» Exercise description: Your job with the data below is to output exactly the lines from the one holding "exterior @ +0" down to the one holding "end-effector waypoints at", both included, and no others.

(Stored entries)
----
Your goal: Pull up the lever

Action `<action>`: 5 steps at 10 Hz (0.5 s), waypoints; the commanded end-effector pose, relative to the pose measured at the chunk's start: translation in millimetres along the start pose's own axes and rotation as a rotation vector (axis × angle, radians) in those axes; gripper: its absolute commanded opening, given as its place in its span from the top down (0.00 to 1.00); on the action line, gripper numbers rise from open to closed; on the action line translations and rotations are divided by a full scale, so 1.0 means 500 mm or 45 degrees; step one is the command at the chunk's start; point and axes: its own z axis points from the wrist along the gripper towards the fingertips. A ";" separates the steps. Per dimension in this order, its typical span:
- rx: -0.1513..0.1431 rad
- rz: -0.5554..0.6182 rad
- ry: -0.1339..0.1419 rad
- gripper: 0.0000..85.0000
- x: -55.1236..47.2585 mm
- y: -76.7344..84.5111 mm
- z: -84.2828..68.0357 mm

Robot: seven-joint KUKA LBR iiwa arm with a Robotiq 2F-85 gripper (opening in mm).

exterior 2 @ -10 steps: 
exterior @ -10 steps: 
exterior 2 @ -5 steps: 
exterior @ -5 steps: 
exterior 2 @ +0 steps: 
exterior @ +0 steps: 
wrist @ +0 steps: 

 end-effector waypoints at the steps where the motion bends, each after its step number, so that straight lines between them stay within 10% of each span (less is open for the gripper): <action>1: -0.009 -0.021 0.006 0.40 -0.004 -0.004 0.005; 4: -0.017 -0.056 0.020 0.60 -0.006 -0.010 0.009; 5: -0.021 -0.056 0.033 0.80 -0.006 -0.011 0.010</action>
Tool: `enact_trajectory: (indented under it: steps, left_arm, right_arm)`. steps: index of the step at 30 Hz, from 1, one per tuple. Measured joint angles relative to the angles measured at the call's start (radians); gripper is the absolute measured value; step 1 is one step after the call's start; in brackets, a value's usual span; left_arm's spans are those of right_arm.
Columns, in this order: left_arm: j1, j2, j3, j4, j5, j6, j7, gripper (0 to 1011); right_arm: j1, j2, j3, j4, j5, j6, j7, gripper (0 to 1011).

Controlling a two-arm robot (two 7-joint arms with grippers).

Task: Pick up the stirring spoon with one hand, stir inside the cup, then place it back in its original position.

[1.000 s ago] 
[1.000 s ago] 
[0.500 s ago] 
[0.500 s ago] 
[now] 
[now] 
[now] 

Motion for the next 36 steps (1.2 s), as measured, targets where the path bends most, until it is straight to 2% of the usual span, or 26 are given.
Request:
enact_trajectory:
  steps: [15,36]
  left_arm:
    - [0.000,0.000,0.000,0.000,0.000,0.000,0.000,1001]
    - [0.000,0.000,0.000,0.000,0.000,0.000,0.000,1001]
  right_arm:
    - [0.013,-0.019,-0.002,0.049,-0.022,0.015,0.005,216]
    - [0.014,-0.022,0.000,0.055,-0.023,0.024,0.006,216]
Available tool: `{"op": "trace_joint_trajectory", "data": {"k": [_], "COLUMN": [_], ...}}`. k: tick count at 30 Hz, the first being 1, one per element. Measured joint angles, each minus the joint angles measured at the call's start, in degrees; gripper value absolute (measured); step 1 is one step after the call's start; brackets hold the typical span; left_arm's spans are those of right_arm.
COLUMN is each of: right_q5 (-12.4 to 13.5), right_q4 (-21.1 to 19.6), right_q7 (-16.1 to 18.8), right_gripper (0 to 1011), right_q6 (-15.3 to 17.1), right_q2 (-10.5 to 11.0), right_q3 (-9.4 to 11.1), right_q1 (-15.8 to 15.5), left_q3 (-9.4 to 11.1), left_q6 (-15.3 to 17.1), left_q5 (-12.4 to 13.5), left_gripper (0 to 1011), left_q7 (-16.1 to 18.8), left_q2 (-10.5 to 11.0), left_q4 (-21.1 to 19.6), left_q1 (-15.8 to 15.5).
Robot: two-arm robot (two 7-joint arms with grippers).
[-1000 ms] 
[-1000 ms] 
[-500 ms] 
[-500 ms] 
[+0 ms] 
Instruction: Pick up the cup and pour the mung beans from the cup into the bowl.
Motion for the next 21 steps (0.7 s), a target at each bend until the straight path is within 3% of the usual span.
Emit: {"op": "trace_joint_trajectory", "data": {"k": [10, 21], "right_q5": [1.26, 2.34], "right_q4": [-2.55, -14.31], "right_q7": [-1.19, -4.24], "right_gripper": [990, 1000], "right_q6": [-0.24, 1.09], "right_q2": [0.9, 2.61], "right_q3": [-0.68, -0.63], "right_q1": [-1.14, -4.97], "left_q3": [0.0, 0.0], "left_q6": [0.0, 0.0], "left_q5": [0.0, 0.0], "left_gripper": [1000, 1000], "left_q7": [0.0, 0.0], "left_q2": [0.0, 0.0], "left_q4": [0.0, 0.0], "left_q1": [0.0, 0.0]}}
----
» Problem solution:
exterior @ +0 steps: 
wrist @ +0 steps: 

 end-effector waypoints at the steps where the motion bends, each after its step number, so that straight lines between them stay within 10% of each span (less is open for the gripper): <action>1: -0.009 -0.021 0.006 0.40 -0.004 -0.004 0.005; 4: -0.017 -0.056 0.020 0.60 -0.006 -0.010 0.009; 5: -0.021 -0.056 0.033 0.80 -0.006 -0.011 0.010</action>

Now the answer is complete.